Programas legados de Internet nas escolas continuam até 2027


Computador na escola

Além do Programa Educação Conectada, o governo ainda conta com outras iniciativas para promover a conexão em escolas públicas urbanas e rurais. Instituídas ao longo dos governos Lula e Dilma Rousseff, são políticas públicas formuladas com adaptações ao Plano Geral de Metas de Universalização (PGMU) e com metas de cobertura atreladas a leilão de frequência, com funcionamento até 2027 em um dos casos. Mas muitos acessos contam com tecnologia defasada e, mais uma vez, dados desencontrados.

O requerimento de informação feito em 2019 pela assessoria parlamentar da deputada Tábata Amaral (PDT-SP) para entender os critérios do Educação Conectada também trouxe informações sobre esses outros programas. A nota técnica da assessoria de relações institucionais do Fundo Nacional de Desenvolvimento da Educação (FNDE) cita outras iniciativas, como o Programa Banda Larga nas Escolas (PBLE). Remanescente do antigo Programa Nacional de Banda Larga (PNBL), trata-se de iniciativa dos ministérios da Educação e da Comunicação em parceria com a Anatel e operadoras. A premissa é de conexões mínimas de 2 Mbps por meio de “operadoras de telefonia fixa” (ou seja, as concessionárias) gratuitamente até 2025 e apenas para escolas urbanas. 

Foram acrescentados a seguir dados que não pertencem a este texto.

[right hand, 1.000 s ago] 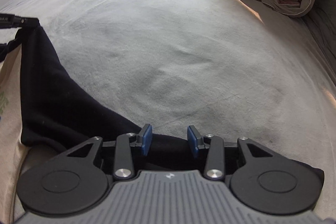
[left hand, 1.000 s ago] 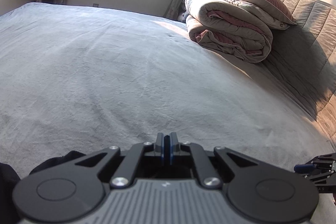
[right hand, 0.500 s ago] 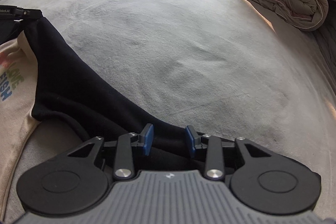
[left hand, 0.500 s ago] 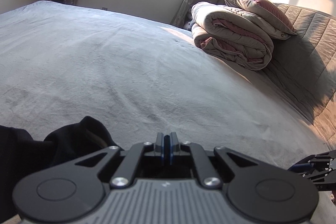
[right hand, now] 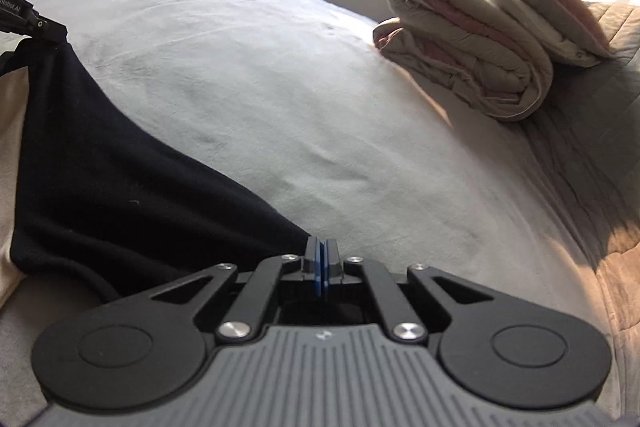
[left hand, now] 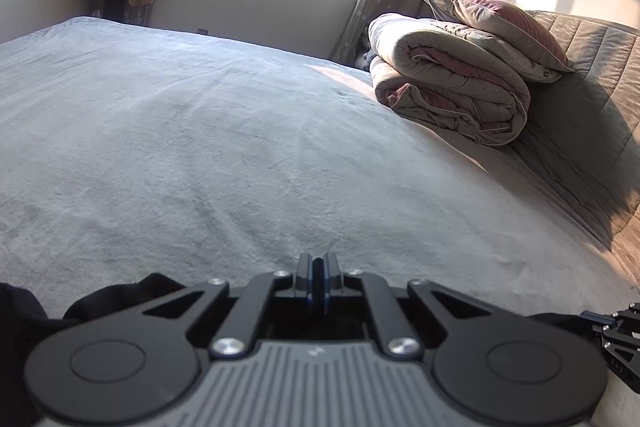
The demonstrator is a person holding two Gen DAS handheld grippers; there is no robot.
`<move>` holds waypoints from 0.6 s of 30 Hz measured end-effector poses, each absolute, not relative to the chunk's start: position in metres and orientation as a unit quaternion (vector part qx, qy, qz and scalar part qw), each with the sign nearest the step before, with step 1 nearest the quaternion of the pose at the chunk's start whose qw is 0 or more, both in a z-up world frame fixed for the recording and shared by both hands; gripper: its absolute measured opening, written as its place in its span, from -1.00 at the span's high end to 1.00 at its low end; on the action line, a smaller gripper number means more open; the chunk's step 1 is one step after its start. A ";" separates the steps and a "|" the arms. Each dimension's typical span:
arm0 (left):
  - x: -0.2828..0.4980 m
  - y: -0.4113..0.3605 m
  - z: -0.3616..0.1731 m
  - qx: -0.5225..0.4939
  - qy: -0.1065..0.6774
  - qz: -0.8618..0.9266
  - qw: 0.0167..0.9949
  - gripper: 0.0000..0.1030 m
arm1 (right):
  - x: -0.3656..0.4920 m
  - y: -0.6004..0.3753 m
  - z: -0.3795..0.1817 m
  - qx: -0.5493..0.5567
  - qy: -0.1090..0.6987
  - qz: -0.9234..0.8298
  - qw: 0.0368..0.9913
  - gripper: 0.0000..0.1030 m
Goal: Fold clothes
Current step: 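Lift both closed grippers away from the sweatshirt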
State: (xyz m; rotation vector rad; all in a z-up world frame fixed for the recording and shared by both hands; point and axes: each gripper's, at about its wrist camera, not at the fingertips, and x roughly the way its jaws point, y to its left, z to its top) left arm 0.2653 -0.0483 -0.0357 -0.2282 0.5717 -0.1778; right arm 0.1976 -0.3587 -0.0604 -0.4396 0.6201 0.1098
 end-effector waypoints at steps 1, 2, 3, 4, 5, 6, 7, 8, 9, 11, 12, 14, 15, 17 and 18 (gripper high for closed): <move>0.268 -0.052 -0.037 -0.110 0.277 -0.084 0.951 0.91 | 0.199 -0.357 -0.060 -0.220 0.290 0.042 0.930 0.97; 0.270 -0.055 -0.038 -0.106 0.273 -0.080 0.953 0.91 | 0.201 -0.355 -0.060 -0.226 0.278 0.031 0.933 0.97; 0.273 -0.058 -0.040 -0.102 0.270 -0.076 0.954 0.91 | 0.203 -0.353 -0.061 -0.231 0.269 0.022 0.935 0.97; 0.275 -0.061 -0.043 -0.097 0.270 -0.072 0.955 0.91 | 0.208 -0.352 -0.065 -0.232 0.274 0.020 0.933 0.97; 0.278 -0.064 -0.046 -0.092 0.272 -0.068 0.955 0.91 | 0.212 -0.351 -0.068 -0.234 0.279 0.019 0.931 0.97; 0.280 -0.066 -0.051 -0.086 0.276 -0.063 0.955 0.91 | 0.216 -0.350 -0.071 -0.236 0.283 0.017 0.929 0.97; 0.281 -0.068 -0.056 -0.079 0.279 -0.057 0.955 0.91 | 0.220 -0.349 -0.075 -0.238 0.289 0.016 0.927 0.97; 0.282 -0.070 -0.061 -0.072 0.283 -0.052 0.955 0.91 | 0.223 -0.347 -0.082 -0.243 0.299 0.016 0.923 0.97; 0.284 -0.071 -0.066 -0.065 0.288 -0.047 0.954 0.91 | 0.225 -0.347 -0.087 -0.244 0.307 0.018 0.920 0.97; 0.285 -0.073 -0.078 -0.052 0.299 -0.038 0.952 0.91 | 0.228 -0.348 -0.094 -0.242 0.316 0.016 0.917 0.95; 0.285 -0.074 -0.079 -0.050 0.300 -0.037 0.952 0.90 | 0.228 -0.348 -0.096 -0.239 0.318 0.015 0.917 0.93; 0.284 -0.074 -0.076 -0.051 0.300 -0.038 0.952 0.88 | 0.228 -0.350 -0.092 -0.225 0.319 0.013 0.921 0.83; 0.284 -0.074 -0.075 -0.051 0.300 -0.038 0.952 0.84 | 0.228 -0.354 -0.088 -0.215 0.321 0.014 0.922 0.78; 0.279 -0.073 -0.068 -0.061 0.295 -0.050 0.952 0.84 | 0.226 -0.365 -0.078 -0.187 0.324 0.013 0.927 0.53; 0.277 -0.073 -0.063 -0.067 0.293 -0.058 0.952 0.80 | 0.223 -0.374 -0.073 -0.171 0.327 0.011 0.930 0.31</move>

No sistema da Anatel, as planilhas de dados do PBLE mais atualizadas são referentes a junho, embora no site do programa constem informações de julho. De 16.059 registros, 10.127 estavam instaladas e em operação – ou seja, cerca de 5 mil (27%) contavam com a situação de instalação pendente, prevista, desinstalada ou removida, além de estarem com prestação intermitente, baixo desempenho ou com equipamentos sem funcionar. Do total de acessos instalados, 9.980, (98,55%) das escolas contavam com conexão de velocidade de até 10 Mbps. E desse total, apenas 49 escolas eram atendidas por satélite.

Velocidades em escolas no PBLE em julho. Fonte: Anatel

Contudo, no site do PBLE na Anatel, os números de julho são bem diferentes. Há um total de 69.836 escolas urbanas, das quais 65.281 são atendidas, e a faixa de velocidade de 90,18% tinham velocidade até 10 Mbps – a maior parte (72,12%) com faixa entre 2 e 5 Mbps. Na distribuição por unidade federativa, percebe-se uma grande divisão entre o serviço prestado em São Paulo e Minas Gerais (ambos com a Algar Telecom) da média do País. 

Velocidades por Unidade Federativa no PBLE em julho. Fonte: Anatel

Escolas Rurais

Outro programa é o Conectividade às Escolas Rurais (4G), também com a agência, prevendo atendimento em escolas até 30 km distantes da sede de cada município. A prestação seria a cargo das teles, gratuitamente, até 2027.

A tabela de junho do programa de conectividade de escolas rurais tem um resultado menos conclusivo. Das 25.010 instituições atendidas, 10.346 possuem conexão via satélite (41,7%). Todas com contrato velocidade de no máximo 1 Mbps, embora várias escolas contem com o serviço acima de 10 Mbps. Há falta de padronização nos dados que impedem uma análise mais precisa, mas é possível afirmar que, do total de escolas conectadas por satélite, 8.378 (cerca de 81%) possuíam velocidade instalada acima de 1 Mbps. Todos os contratos, independente da tecnologia, são com a Claro, TIM ou Vivo.

Demanda

Segundo relatório da ONG Todos Pela Educação publicado no último dia 27, a demanda não falta. Apenas 32% dos estabelecimentos escolares teriam acesso à Internet para uso dos alunos, conforme dados do Anuário Brasileiro da Educação Básica 2020. A pesquisa TIC Educação 2019, do NIC.br, aponta que o uso da Internet para os alunos de escolas urbanas é de 20% no Wi-Fi e de 32% na rede móvel. Nas escolas rurais, 49% tinham acesso à Internet mesmo sem computador.